> [Exercise requirements]: Copy every line of the entries that includes the word "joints".

[[ Dataset records, beginning ]]

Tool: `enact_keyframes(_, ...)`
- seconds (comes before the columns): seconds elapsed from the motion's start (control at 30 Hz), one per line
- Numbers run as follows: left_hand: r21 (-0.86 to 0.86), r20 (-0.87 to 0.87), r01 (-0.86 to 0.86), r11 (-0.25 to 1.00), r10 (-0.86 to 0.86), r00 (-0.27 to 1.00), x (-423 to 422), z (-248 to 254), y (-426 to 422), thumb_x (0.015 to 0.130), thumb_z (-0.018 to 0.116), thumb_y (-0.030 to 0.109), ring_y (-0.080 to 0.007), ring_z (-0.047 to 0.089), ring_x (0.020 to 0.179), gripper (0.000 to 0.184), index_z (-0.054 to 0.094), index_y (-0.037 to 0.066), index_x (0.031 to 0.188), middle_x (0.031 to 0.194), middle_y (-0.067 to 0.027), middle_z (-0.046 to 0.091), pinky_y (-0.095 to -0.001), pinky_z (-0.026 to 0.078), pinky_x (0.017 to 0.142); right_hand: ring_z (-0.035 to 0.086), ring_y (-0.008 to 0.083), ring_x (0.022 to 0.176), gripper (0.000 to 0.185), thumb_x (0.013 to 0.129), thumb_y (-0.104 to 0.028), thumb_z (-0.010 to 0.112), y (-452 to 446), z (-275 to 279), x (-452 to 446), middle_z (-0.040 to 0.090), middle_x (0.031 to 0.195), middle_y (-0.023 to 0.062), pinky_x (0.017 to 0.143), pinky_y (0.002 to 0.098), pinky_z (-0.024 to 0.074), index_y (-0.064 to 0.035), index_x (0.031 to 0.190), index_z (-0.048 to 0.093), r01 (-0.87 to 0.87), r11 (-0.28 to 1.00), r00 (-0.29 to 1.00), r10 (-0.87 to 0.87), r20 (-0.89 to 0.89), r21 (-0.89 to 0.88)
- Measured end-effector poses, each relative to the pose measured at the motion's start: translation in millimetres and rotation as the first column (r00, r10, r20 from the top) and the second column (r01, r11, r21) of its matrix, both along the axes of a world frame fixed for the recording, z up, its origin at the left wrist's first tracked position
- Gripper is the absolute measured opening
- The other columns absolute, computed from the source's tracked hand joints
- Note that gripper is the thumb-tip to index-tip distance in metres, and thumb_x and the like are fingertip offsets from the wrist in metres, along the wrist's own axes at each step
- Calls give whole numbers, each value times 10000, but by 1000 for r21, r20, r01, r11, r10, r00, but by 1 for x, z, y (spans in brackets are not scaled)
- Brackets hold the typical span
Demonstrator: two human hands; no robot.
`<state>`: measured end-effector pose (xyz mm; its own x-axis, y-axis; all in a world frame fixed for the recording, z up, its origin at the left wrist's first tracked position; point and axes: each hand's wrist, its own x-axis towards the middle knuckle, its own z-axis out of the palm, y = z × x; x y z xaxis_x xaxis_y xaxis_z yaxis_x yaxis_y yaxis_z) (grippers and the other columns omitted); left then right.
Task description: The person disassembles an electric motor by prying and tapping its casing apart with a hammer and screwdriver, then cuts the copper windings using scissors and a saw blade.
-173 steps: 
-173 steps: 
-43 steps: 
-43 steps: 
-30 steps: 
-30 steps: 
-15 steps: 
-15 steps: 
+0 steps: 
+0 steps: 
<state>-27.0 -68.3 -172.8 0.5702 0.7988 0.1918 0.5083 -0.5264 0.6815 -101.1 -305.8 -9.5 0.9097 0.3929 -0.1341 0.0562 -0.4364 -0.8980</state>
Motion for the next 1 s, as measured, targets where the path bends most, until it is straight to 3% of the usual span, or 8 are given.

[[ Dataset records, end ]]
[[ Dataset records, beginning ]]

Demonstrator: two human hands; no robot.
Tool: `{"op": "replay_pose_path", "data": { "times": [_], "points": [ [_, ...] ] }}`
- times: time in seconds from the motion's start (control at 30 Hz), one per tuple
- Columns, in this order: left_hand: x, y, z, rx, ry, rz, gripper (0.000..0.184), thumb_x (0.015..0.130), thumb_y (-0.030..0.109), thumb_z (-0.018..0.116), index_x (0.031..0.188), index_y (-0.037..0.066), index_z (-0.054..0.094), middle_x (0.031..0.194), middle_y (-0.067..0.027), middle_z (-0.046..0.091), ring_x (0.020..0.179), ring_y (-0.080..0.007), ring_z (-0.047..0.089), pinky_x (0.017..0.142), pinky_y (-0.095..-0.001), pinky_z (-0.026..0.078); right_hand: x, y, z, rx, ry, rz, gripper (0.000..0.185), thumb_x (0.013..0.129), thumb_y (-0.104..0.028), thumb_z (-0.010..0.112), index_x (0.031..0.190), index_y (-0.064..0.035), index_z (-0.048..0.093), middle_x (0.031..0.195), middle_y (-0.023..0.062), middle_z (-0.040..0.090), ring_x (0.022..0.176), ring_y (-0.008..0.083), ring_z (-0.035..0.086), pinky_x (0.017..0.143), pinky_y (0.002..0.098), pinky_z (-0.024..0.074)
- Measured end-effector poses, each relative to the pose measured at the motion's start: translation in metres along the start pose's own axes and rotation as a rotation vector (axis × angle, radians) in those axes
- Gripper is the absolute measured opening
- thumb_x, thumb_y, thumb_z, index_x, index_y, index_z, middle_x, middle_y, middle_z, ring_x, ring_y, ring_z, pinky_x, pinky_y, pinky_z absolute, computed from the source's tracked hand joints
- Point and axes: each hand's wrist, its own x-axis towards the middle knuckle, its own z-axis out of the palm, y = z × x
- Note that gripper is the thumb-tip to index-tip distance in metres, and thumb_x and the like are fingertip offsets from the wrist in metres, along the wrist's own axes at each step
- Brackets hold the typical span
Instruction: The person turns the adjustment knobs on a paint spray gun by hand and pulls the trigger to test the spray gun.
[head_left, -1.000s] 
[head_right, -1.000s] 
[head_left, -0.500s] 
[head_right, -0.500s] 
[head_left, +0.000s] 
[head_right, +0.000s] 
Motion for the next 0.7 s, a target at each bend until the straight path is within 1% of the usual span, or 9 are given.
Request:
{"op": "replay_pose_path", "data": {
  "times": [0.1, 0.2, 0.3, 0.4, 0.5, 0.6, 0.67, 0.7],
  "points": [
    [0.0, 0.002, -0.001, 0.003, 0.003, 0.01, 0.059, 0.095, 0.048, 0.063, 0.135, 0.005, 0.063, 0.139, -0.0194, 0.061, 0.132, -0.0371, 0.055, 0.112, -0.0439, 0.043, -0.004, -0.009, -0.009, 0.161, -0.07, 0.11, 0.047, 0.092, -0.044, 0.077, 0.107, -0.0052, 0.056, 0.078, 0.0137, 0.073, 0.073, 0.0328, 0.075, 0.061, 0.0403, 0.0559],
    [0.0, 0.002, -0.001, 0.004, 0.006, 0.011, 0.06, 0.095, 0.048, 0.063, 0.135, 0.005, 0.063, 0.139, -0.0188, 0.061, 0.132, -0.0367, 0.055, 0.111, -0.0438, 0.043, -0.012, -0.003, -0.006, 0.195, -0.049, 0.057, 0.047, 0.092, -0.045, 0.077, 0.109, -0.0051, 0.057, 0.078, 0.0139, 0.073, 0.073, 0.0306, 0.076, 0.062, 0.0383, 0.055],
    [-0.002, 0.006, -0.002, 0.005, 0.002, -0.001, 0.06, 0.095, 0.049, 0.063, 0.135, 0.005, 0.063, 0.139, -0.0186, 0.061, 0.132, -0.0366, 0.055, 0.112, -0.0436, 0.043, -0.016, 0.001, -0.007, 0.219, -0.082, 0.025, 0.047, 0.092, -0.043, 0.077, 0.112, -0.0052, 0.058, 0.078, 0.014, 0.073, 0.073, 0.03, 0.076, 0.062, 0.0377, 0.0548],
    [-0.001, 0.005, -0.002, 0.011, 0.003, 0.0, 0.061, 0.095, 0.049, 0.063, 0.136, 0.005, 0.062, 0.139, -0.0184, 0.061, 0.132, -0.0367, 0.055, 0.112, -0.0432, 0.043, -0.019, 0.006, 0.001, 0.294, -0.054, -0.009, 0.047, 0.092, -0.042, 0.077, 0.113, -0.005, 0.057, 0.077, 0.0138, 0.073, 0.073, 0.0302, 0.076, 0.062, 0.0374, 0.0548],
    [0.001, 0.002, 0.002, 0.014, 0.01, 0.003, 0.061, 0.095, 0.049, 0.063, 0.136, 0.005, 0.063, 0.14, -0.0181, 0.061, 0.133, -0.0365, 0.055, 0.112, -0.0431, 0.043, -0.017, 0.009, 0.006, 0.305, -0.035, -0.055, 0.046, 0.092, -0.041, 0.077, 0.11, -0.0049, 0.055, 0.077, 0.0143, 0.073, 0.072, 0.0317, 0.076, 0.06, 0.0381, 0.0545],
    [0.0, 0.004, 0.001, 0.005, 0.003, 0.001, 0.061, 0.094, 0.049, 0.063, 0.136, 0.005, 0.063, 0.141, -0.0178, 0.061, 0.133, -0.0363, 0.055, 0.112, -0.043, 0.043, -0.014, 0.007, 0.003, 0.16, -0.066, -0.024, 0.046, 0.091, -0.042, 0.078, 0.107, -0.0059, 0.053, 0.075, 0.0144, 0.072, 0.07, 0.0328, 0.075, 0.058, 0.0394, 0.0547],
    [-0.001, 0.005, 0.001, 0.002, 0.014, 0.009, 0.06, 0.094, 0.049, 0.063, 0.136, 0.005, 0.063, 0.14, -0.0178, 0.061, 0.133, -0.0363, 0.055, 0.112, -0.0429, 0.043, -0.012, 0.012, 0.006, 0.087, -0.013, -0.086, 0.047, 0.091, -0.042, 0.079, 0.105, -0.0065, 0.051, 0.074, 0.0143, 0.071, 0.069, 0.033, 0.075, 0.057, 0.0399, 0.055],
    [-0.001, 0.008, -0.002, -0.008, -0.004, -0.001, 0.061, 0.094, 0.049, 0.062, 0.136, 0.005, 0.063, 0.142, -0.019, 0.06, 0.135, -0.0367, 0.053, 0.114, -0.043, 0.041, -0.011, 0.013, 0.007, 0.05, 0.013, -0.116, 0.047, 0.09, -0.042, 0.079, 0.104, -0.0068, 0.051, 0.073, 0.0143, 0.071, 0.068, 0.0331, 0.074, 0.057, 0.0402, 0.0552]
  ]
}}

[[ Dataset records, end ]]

> [Reply]:
- The other columns absolute, computed from the source's tracked hand joints
- thumb_x, thumb_y, thumb_z, index_x, index_y, index_z, middle_x, middle_y, middle_z, ring_x, ring_y, ring_z, pinky_x, pinky_y, pinky_z absolute, computed from the source's tracked hand joints

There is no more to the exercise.